OECD sees long-term growth prospects almost halving in major economies

Reuters

By Leigh Thomas

PARIS (Reuters) – Growth is projected to almost halve in developed and big emerging market economies in the coming decades, requiring higher taxes to keep debt from rocketing, the OECD forecast on Thursday in an update of its long-term economic projections.

While speeding up the switch to cleaner energy could further weigh on activity, effective carbon pricing schemes could yield windfall revenues for some governments, the Organisation for Economic Cooperation and Development (OECD) said.


Trend growth in the 38 OECD members and G20 countries was projected to gradually slow from pre-COVID levels of 3% to 1.7% by 2060 as many countries’ workforces shrink due to ageing and labour efficiency growth slows in emerging market countries.
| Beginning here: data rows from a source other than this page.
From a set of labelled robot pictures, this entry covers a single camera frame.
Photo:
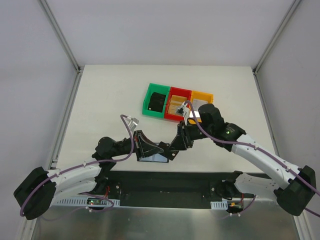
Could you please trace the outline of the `black leather card holder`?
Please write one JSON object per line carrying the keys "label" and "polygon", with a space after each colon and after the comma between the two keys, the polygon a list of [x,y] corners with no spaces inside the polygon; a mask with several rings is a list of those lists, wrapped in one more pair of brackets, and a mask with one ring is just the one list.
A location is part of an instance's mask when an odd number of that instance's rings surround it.
{"label": "black leather card holder", "polygon": [[138,162],[148,162],[148,163],[169,163],[172,161],[177,154],[179,153],[178,150],[169,150],[169,144],[164,142],[156,142],[157,146],[162,147],[164,152],[158,153],[152,156],[137,158]]}

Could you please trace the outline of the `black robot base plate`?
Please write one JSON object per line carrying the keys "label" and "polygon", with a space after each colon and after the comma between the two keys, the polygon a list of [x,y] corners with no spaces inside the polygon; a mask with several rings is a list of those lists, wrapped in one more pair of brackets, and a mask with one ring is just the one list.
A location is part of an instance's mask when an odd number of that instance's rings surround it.
{"label": "black robot base plate", "polygon": [[107,195],[122,207],[209,209],[222,197],[253,198],[250,193],[223,189],[223,182],[233,176],[231,172],[109,171],[96,178],[90,194]]}

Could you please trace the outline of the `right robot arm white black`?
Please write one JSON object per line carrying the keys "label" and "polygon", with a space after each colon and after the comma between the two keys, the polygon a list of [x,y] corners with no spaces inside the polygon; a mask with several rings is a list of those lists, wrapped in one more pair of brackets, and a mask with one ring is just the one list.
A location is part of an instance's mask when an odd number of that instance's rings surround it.
{"label": "right robot arm white black", "polygon": [[175,111],[183,120],[178,124],[176,137],[170,144],[172,149],[185,151],[193,147],[195,140],[209,138],[268,176],[261,178],[235,171],[223,183],[228,196],[234,198],[241,193],[260,196],[276,201],[287,213],[300,216],[313,196],[320,193],[316,186],[316,173],[311,167],[299,167],[264,149],[241,127],[225,122],[212,103],[201,105],[195,113],[187,100]]}

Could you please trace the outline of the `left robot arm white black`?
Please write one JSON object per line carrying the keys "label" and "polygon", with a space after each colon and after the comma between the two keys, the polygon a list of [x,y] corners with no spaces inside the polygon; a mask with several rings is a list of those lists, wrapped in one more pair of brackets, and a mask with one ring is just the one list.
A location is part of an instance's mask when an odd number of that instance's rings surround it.
{"label": "left robot arm white black", "polygon": [[102,180],[117,162],[131,155],[144,160],[166,152],[168,144],[154,143],[141,130],[130,133],[129,138],[115,141],[102,137],[89,160],[66,169],[33,169],[14,191],[13,196],[20,206],[20,215],[33,220],[43,215],[53,203],[72,195],[105,191]]}

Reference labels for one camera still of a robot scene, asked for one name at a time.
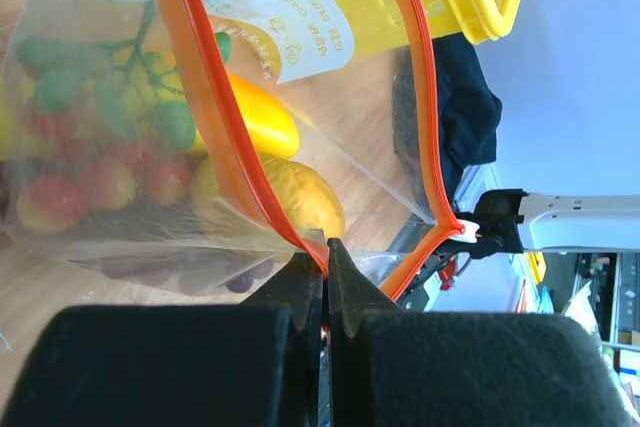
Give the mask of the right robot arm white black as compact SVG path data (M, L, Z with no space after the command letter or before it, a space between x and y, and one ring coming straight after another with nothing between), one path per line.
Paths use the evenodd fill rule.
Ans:
M474 259L496 253L639 250L639 197L558 196L521 189L483 193L465 216L479 225Z

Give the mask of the orange yellow fruit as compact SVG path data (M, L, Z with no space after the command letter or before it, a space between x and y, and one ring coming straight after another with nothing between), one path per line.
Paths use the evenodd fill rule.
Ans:
M296 122L274 96L229 72L229 80L256 151L290 159L299 150Z

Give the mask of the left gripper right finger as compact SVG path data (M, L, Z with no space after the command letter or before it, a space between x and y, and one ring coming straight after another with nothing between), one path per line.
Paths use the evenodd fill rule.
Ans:
M412 312L329 241L335 426L626 426L594 339L549 314Z

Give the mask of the clear zip top bag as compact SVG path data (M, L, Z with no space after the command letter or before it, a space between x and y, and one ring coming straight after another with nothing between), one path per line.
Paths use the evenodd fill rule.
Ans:
M26 0L11 47L28 28L127 11L146 0ZM231 235L200 233L166 241L79 240L41 243L3 224L14 240L58 261L136 283L223 300L247 294L247 274L266 279L303 250L313 232L291 224L263 169L229 80L229 72L274 96L299 130L290 159L320 174L345 214L339 238L359 266L380 265L391 241L409 222L432 230L385 284L396 294L408 276L446 239L474 243L476 225L462 220L445 191L439 151L436 65L422 0L395 0L407 44L358 56L352 28L335 0L155 0L162 17L149 41L170 48L185 72L184 93L231 210L257 226ZM411 55L420 165L428 211L417 205L394 152L392 87L397 57Z

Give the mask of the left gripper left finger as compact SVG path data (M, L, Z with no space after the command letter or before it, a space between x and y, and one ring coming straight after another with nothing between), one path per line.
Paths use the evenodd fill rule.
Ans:
M5 426L314 426L328 245L236 305L85 305L57 313Z
While OECD members’ trend growth rate was seen slowing from 1.8% to 1.3% in 2060, G20 emerging market economies were expected to see a bigger slowdown, from 4.5% to 2% by 2060.

While India was expected to overtake China as a bigger contributor to global growth by the late 2030s, the Chinese economy was projected to be the single biggest economy throughout the forecast period.
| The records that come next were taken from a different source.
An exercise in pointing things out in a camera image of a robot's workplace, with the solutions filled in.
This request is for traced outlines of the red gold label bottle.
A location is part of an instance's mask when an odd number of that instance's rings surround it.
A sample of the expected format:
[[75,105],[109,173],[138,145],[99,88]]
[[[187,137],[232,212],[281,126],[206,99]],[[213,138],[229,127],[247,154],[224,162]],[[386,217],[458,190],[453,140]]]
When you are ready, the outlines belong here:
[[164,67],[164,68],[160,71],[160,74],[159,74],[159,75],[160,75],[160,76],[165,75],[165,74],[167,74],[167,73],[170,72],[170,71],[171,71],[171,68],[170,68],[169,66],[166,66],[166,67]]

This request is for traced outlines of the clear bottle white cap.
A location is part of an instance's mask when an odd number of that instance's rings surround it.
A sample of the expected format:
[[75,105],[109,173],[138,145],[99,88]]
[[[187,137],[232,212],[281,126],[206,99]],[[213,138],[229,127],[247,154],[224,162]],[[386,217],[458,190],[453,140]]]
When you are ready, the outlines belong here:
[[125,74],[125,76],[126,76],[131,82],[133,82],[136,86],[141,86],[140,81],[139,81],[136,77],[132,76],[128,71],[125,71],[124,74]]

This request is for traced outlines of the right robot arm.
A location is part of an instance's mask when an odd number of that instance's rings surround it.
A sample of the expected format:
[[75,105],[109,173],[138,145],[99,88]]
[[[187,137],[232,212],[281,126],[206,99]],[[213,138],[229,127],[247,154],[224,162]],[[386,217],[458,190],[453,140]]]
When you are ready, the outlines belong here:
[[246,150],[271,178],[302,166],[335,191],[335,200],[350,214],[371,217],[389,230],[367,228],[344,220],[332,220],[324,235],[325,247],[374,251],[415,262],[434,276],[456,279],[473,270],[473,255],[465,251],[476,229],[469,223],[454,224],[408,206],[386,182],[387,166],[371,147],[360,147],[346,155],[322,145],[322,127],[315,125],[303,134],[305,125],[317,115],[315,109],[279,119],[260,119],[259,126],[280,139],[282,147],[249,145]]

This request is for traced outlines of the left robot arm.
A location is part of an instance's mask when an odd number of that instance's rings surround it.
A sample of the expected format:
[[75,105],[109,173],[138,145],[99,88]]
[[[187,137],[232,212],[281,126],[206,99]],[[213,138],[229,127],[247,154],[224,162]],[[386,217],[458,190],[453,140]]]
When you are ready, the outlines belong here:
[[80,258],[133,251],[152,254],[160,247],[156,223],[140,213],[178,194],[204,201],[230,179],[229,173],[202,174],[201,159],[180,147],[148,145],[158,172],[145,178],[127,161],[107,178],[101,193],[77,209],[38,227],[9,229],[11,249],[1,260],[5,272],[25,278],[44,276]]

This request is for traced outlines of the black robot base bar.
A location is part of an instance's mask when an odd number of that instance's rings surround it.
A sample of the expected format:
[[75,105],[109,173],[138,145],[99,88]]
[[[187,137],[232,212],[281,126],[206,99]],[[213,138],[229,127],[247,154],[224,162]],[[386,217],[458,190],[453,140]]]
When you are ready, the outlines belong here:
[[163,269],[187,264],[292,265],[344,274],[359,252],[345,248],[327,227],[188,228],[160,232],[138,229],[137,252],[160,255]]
As growth slows, so will the pressure on government finances, which in the case of OECD countries would mean taxes needing to be raised on average by over six percentage points by 2060 to keep debt at current levels.

Governments unwilling or unable to raise taxes would have to find other ways to ease the squeeze, such as reforming health and pension systems.

Under a scenario that countries accelerate the energy transition to limit the rise in global temperatures to 1.5 degrees Celsius, global growth would be 0.2 percentage points lower than could otherwise be expected between 2025 and 2030.

That drag would increase to nearly 0.6 percentage points by 2045-50 with a smaller shock in the OECD countries than in large emerging market economies more dependent on fossil fuels.

However, the widespread use of tradable emissions permits, carbon taxes and fuel excise taxes to boost carbon prices could generate additional government revenue of around 3.75% of economic output in OECD countries over the 2026-2030 period.